Go through the data line by line. Copy each one holding the string "closure".
--- Input data ---
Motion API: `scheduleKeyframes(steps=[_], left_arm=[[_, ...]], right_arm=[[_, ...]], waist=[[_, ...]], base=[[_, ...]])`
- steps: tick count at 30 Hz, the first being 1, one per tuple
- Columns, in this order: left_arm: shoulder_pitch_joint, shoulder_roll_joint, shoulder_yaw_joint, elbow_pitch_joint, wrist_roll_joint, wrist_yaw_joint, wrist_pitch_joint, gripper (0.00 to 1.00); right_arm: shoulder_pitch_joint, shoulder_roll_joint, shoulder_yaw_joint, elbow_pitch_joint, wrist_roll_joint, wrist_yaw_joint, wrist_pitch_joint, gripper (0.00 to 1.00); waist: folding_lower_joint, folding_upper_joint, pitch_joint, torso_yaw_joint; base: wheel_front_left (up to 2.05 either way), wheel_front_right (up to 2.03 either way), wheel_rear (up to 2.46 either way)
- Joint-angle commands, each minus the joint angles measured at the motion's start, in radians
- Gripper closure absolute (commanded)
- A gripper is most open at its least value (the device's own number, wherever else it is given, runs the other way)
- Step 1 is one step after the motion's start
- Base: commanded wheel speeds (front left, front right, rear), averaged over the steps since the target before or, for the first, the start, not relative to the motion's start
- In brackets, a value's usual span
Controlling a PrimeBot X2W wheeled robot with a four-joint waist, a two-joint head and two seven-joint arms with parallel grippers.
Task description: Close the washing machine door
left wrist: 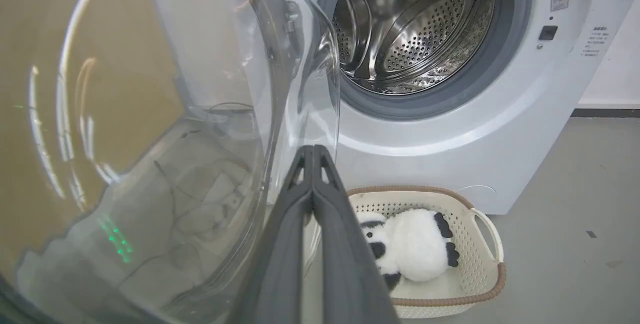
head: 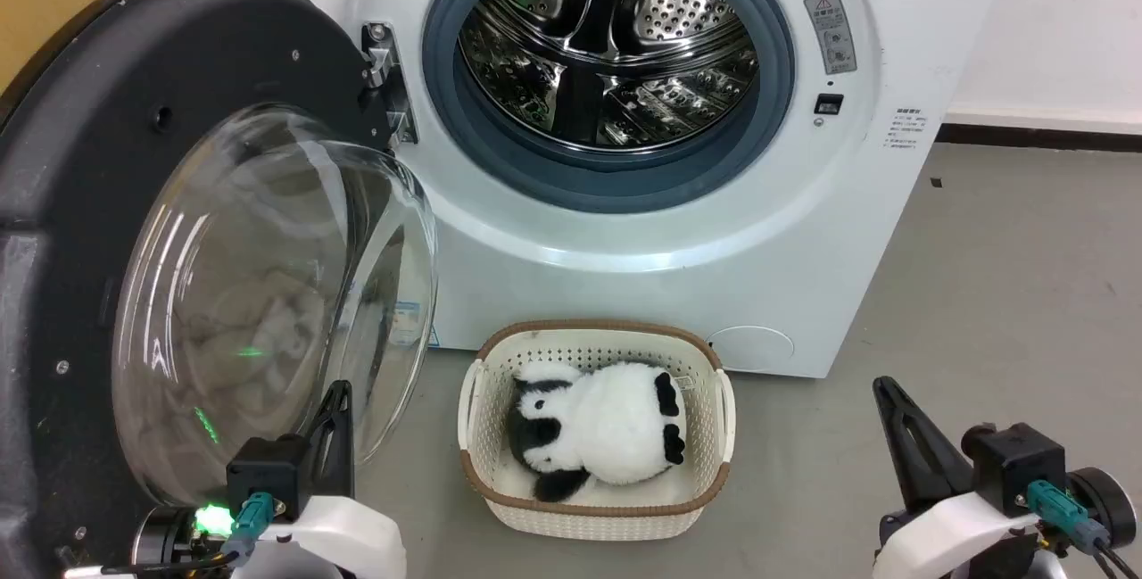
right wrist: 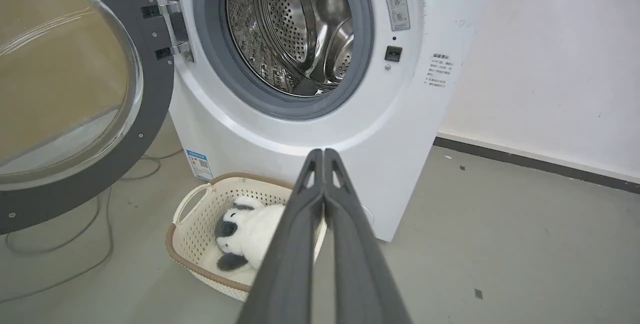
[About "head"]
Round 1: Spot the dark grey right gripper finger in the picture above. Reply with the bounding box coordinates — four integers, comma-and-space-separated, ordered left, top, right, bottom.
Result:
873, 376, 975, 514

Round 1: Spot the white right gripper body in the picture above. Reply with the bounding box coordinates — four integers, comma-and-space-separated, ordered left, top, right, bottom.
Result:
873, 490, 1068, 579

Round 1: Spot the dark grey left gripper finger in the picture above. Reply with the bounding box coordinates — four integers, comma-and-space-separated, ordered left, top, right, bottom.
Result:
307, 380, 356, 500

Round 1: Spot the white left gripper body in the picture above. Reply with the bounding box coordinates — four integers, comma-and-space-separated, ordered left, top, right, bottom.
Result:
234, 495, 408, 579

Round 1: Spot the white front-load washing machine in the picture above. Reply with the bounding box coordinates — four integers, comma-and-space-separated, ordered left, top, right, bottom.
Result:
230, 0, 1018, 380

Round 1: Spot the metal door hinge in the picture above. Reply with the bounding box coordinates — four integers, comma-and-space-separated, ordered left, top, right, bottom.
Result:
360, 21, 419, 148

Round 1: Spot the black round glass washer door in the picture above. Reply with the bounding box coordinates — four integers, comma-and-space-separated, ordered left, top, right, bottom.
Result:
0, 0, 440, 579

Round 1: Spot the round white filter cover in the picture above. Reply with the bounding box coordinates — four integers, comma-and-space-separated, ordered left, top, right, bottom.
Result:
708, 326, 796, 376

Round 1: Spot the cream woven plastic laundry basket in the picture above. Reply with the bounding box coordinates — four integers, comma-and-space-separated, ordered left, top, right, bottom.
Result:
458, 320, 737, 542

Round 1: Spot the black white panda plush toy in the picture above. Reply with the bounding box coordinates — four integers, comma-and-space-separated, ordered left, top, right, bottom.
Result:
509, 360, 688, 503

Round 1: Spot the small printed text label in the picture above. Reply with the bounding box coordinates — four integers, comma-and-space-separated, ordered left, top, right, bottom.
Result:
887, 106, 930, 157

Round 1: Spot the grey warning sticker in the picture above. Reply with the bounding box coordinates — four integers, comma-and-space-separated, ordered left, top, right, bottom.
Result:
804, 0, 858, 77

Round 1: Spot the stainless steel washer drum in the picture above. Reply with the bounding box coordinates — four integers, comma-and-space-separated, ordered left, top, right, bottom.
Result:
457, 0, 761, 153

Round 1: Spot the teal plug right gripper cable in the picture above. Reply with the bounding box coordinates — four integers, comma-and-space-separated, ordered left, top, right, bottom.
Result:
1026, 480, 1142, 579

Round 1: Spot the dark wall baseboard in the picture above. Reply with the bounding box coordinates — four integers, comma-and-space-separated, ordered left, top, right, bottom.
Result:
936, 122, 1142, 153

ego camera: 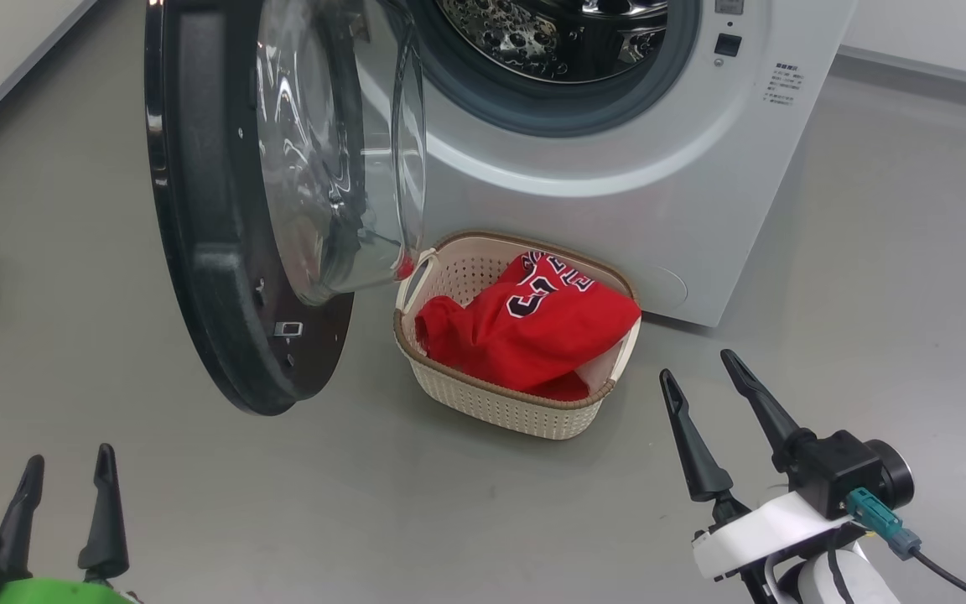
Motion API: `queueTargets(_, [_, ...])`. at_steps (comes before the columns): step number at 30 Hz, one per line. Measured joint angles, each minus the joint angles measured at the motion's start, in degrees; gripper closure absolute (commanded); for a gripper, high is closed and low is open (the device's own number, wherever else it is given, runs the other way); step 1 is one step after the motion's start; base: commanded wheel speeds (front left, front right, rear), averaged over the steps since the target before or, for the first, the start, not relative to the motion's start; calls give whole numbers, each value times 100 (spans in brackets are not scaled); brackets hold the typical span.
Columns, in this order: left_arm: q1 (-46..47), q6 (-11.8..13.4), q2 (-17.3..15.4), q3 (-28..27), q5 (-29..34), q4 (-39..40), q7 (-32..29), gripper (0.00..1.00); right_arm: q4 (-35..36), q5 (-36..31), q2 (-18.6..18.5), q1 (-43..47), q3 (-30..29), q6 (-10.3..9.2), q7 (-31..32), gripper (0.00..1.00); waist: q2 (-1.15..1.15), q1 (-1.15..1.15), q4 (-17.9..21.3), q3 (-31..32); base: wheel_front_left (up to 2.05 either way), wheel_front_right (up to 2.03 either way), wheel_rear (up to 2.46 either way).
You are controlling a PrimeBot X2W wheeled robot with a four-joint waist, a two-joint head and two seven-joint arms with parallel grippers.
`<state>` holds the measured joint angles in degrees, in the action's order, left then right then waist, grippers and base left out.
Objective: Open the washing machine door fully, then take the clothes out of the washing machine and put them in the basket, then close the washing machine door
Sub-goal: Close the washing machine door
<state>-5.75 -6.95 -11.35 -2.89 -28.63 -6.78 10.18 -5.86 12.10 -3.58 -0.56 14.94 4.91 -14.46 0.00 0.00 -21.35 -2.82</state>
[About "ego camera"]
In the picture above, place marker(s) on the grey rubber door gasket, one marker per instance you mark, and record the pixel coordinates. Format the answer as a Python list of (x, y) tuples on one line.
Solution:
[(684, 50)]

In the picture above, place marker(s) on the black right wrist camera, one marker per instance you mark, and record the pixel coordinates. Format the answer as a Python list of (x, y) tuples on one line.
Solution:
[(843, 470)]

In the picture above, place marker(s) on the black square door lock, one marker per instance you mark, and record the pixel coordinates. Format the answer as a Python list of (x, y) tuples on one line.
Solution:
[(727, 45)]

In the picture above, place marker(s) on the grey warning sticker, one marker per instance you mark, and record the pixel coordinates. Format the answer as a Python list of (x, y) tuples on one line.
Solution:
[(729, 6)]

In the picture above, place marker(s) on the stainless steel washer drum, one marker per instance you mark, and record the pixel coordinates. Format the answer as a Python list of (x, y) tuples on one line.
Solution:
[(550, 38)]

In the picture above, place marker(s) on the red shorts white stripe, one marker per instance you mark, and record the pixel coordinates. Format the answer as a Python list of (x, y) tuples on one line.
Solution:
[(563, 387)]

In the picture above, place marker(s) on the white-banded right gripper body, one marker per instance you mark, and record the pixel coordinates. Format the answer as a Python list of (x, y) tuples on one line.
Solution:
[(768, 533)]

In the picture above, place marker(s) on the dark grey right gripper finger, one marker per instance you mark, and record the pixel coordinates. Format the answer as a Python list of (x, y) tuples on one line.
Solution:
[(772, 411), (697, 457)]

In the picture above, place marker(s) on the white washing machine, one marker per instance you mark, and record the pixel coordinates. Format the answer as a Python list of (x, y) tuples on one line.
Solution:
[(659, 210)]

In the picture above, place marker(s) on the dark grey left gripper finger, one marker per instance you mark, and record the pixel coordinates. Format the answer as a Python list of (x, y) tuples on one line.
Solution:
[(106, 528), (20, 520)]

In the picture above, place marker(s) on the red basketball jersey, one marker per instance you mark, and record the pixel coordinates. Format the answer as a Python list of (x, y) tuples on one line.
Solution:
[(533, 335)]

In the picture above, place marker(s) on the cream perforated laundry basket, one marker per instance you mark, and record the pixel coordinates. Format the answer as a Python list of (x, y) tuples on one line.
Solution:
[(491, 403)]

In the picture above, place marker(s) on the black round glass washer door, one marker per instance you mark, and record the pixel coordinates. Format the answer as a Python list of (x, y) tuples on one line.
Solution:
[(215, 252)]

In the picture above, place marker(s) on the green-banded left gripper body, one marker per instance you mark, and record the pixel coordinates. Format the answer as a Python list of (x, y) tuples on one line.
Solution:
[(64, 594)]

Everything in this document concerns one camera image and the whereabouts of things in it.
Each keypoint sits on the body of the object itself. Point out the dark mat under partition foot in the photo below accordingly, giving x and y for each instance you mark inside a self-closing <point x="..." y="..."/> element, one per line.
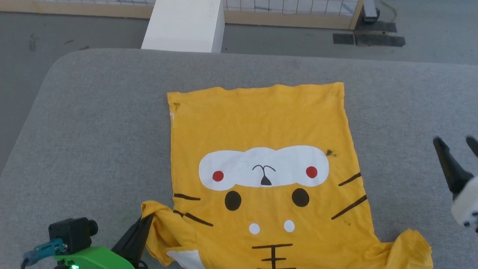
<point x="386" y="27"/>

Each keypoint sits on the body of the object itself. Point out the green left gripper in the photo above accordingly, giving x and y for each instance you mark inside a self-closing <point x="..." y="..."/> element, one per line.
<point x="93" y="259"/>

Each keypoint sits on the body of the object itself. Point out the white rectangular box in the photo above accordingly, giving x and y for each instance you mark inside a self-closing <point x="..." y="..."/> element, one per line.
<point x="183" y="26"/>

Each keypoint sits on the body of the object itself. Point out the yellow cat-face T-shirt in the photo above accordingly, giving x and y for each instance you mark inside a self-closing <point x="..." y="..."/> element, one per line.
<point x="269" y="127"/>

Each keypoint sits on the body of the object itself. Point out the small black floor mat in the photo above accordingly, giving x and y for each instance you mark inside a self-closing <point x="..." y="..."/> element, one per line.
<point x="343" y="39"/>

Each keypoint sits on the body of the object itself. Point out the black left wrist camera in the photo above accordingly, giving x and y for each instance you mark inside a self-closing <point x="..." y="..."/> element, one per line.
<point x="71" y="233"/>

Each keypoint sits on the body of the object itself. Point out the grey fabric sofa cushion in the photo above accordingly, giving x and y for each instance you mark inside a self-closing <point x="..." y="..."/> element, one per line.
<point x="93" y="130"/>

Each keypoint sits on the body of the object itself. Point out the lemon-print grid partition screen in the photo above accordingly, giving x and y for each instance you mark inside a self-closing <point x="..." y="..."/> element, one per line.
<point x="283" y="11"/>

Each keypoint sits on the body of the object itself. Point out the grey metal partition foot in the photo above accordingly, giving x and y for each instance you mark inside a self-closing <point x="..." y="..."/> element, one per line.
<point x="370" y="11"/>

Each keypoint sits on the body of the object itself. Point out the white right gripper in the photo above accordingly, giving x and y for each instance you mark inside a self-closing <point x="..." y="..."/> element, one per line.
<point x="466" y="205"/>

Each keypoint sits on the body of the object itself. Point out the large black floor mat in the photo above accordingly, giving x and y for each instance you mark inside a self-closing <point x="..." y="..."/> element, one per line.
---
(Response)
- Gripper closure absolute (commanded)
Motion API: `queueTargets(_, [_, ...])`. at_steps (comes before the columns): step number at 30 Hz, one per line. Measured joint angles, each minus the joint angles measured at the motion's start, in degrees; gripper closure absolute (commanded); for a gripper, high is closed and low is open (the device's own number, wherever else it is given, runs the other way); step 1 is one step after the motion's start; base: commanded wheel speeds (front left, front right, rear), averaged over the steps since the target before or, for the first, the start, not relative to the motion's start; calls give whole numbers, each value times 100 (spans in brackets are not scaled); brackets hold the typical span.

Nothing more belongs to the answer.